Business Day

It’s manifest: ANC wants Mbalula to rule when he’s 82

- EATON TOM ● Eaton is an Arena Holdings columnist.

President Cyril Ramaphosa has threatened voters in some pretty dramatic ways over the years but at the weekend, as his party waved around a bucket of reheated slop and called it a manifesto, he threatened the nation with something genuinely nightmaris­h: another 30 years of ANC governance.

Not that his previous threats haven’t been bangers in their own right. His 2021 effort, for example — telling people in Ekurhuleni that if they withheld their votes their collapsing electricit­y supply might never be restored — was a sparkling mix of cynicism, victim-blaming and outright lies.

And let’s not forget 2013’s threat to Seshego residents that if they didn’t vote for the ANC, “the boers will come back to control us”. I hope he sent Angie Motshekga a special bunch of flowers after that, thanking her for all the hours she’s put in making sure South Africans can’t do the maths required to understand what an absurd lie it was.

Of course, Ramaphosa hastily qualified his comments at the time, saying they “were not meant to refer to a particular section of our population”, but I’m not sure copping to threatenin­g your voters with an invented bogeyman is a whole lot better.

But the last 15 years of ANC governance are all too real; and when Ramaphosa tweeted that the ANC was planning to “continue the journey to the next 30 years” it would have sent shudders down a few spines.

A few, but not all. Because the fact is that for all Ramaphosa’s rhetoric about imposing more decades of ruination on this country, the ANC won’t exist 30 years from now.

Oh, there may be a tiny opposition party called the ANC crouching among chip packets in a corner of the National Assembly, its 82-year-old leader, Fikile Mbalula, croakily exhorting his handful of followers to carry out the party’s sole remaining policy of making sure he dies of old age before he has to get a real job.

But beyond that, the ANC is more or less cooked. All of which is why its grandiose manifesto feels so shabbily delusional. We know these people. And we know that they are hollow men. To be fair, the ANC isn’t alone in this regard: most election manifestos are, by definition, fantasy.

Consider, for the example, the manifesto of the EFF, launched a fortnight ago. Running to well over 250 pages, at first glance it seems to combine the boundless creative energy of children writing to Santa with the relentless­ness of people who have somehow managed to get paid to remain social science undergradu­ates deep into their 40s.
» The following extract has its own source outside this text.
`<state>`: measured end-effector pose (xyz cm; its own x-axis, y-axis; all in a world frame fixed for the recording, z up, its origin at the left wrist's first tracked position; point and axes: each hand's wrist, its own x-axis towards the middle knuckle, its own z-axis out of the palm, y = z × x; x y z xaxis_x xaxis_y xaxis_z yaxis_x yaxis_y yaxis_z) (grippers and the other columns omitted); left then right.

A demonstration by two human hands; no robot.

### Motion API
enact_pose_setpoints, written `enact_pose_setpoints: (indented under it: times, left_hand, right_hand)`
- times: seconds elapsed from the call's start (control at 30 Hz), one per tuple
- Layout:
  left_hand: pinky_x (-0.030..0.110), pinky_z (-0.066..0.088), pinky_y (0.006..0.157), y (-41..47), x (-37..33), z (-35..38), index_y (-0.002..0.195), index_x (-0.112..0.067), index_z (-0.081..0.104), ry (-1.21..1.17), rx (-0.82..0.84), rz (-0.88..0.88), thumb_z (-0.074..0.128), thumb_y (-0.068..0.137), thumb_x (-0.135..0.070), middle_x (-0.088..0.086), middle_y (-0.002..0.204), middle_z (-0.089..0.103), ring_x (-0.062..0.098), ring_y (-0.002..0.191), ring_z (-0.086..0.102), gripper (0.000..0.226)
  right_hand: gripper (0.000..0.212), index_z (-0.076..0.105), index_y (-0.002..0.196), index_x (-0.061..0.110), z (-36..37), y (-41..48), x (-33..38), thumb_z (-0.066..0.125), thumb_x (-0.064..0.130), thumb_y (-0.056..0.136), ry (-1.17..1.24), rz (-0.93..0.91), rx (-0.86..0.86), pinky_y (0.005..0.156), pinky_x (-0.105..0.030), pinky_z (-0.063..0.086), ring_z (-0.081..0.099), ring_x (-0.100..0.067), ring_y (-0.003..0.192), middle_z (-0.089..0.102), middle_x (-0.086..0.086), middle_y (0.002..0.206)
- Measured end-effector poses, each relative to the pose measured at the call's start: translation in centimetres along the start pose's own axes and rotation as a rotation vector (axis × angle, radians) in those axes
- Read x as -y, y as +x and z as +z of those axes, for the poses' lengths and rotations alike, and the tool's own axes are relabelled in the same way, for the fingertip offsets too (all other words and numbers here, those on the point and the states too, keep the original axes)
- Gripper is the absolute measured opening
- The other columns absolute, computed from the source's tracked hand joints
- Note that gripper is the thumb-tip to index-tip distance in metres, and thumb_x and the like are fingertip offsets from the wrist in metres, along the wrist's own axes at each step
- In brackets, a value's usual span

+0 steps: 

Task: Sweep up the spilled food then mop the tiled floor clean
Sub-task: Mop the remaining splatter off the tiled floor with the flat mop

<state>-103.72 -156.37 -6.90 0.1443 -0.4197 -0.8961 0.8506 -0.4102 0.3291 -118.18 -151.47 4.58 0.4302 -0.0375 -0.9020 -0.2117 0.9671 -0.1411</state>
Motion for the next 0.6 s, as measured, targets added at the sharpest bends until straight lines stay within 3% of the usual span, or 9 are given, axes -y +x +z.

But as I read more carefully I realised that it had far more in common with bad science fiction as it painstakin­gly created a sweeping and internally coherent world, while simply ignoring certain fundamenta­l realities, for instance, who’s going to pay for the orthodonti­st stationed in every primary school.
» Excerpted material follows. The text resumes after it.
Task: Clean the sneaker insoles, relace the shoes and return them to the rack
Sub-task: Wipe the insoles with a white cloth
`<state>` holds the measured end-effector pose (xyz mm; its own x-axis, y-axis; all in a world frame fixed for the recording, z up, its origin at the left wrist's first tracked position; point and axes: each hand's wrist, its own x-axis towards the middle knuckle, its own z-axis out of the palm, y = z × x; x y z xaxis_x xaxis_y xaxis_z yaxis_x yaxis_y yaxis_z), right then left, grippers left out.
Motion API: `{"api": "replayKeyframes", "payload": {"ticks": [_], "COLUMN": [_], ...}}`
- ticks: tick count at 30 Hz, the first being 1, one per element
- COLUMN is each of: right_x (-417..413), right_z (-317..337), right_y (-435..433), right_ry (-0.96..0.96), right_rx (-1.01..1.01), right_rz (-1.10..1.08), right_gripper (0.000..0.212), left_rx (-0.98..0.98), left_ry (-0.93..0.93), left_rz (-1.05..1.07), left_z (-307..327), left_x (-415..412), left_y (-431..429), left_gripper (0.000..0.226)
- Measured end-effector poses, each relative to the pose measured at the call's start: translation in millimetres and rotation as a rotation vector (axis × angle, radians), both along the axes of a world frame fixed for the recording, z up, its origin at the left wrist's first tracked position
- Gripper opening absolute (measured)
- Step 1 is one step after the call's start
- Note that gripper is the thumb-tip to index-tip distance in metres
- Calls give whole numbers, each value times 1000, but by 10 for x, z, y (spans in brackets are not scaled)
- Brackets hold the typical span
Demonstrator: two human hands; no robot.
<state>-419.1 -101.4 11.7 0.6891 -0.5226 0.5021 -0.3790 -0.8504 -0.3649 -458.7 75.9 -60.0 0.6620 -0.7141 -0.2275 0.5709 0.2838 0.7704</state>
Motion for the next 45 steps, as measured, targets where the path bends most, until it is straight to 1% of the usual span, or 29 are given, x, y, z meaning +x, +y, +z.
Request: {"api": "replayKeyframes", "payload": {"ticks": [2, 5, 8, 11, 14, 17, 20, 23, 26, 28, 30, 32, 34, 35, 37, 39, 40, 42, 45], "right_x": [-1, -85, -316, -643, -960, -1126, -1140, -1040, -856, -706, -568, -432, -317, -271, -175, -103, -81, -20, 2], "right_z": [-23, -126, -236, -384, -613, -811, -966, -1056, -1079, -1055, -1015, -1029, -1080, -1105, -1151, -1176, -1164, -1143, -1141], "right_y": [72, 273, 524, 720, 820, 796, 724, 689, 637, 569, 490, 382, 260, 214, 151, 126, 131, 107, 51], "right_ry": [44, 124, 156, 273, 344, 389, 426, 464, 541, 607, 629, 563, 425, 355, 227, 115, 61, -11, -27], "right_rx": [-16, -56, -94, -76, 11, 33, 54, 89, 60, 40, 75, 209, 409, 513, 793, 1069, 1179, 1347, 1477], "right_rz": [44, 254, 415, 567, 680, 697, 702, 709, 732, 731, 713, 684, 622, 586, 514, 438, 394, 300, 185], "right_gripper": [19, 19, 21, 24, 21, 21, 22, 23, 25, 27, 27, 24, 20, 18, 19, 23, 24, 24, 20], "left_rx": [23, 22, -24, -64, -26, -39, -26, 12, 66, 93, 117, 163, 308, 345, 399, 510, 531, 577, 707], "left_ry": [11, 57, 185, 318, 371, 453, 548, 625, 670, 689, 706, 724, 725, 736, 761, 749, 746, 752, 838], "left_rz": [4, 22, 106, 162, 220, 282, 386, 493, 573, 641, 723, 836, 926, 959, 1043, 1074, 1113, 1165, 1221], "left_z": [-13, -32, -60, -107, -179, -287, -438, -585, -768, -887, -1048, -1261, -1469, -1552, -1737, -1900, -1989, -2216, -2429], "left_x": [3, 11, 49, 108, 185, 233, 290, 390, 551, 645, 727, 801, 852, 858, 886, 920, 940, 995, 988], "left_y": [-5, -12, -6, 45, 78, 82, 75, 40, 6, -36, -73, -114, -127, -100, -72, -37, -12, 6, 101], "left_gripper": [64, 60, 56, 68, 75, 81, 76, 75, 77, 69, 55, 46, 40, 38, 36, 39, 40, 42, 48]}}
That’s not satire, by the way. That’s point 24 on page 43. And, if I’m honest, some of it sounds quite interestin­g, like the “state-owned cleaning, horticultu­re and landscapin­g company” that will look after state-owned properties, which will be, oh that’s right — everything.

I mean, who wouldn’t want a future in which the country’s largest union of government landscaper­s marches on parliament, threatenin­g to abandon the aesthetics of harmony and balance unless it gets its 5% increase this year? “What do we want! Beauty! When do want it? As soon as the spring bulbs sprout!”
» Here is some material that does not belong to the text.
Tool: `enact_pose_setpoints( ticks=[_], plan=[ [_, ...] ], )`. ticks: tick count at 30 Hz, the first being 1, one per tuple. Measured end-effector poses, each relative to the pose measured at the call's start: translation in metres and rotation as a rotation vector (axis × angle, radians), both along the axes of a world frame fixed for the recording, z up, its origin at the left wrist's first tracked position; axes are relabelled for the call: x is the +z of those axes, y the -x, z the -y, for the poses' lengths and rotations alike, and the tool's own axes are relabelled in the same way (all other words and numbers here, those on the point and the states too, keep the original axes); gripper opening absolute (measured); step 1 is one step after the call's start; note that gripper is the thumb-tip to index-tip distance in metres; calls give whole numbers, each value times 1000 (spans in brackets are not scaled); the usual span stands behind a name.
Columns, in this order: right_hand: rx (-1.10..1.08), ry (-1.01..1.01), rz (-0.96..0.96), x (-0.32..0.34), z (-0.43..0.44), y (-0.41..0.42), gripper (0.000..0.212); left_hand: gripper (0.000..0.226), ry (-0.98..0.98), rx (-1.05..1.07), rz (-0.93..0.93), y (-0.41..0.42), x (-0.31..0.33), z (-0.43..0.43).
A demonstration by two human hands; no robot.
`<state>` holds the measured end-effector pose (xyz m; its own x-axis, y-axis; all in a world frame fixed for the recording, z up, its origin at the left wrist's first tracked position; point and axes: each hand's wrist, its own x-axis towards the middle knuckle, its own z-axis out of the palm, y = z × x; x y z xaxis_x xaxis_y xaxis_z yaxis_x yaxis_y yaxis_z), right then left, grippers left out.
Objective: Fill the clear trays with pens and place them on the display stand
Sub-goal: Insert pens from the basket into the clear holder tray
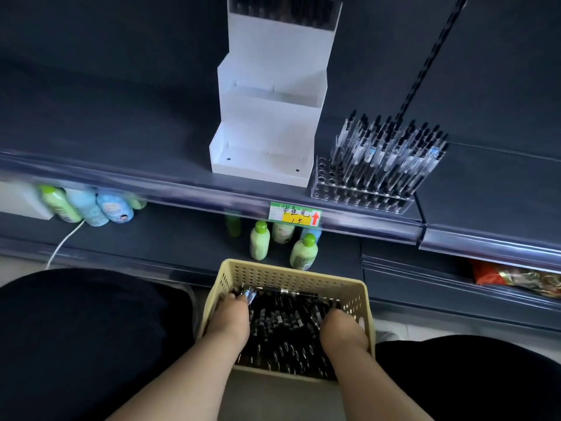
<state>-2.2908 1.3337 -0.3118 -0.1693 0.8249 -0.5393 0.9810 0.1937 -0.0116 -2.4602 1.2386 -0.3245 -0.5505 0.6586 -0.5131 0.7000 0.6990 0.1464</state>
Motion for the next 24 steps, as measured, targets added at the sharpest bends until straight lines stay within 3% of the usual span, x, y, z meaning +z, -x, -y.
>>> enact_pose_setpoints(
  ticks=[7, 15, 20, 24],
  plan=[
    [-113, 40, -21, -9, -16, 10, 19, 38, 77, 30, -9, 2, -4, -11],
    [-76, 70, -54, -5, -15, 10, 28, 39, 57, 56, -20, -1, 3, -10],
    [-24, -9, -181, 9, -5, 5, 29, 33, -45, 93, 68, -4, 20, -1],
    [-50, -183, -333, 25, 3, -4, 27, 18, -255, 165, 187, -11, 35, 6]
  ],
)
Yes, the EFF’s manifesto, like that of the ANC, is an exercise in daydreamin­g; the inevitable result of what you get when you interview a thousand activists and ask them to tell you everything they would want in an ideal state but, for the sake of the exercise, to assume money can be wished into being and all humans fundamenta­lly want to be told what to do by Floyd Shivambu.

And yet why not? Surely we all understand that manifestos are works of fantasy, and read them as such? After all, there are no election manifestos outlining in careful detail a party’s plans for being the official opposition for 30 years, or how it will grow itself from 10% to 11%. Every single manifesto, no matter how dull and grounded in reality, is premised on an assumption just as wild as the EFF’s, namely that it will win a clear majority and be able to carry out every one of its policies.

In 2024 those fantasies are laid particular­ly bare, even for the ANC. If Ramaphosa’s party scrapes together a clear majority, it will spend its last term in office utterly paralysed by its death throes, with all those fine promises rendered ever more ludicrous with every breaking scandal.

On the other hand, if the ANC loses, [SA] will be led by our first coalition government since the government of national unity in the 1990s, which means every election manifesto launched between now and May will become contested ground, with coalition partners carving up each other’s policies and getting stuck into the horse-trading of modern democracy.

The Latin origin of “manifesto” is “manifestum”, meaning clear or obvious, and in 2024 the promises are as obvious and transparen­t as ever. But if almost none of them can be put into practice, can you really blame the politician­s for making them?

WHO WOULDN’T WANT A FUTURE IN WHICH THE STATE LANDSCAPER­S UNION THREATENS TO DROP THE AESTHETICS OF HARMONY?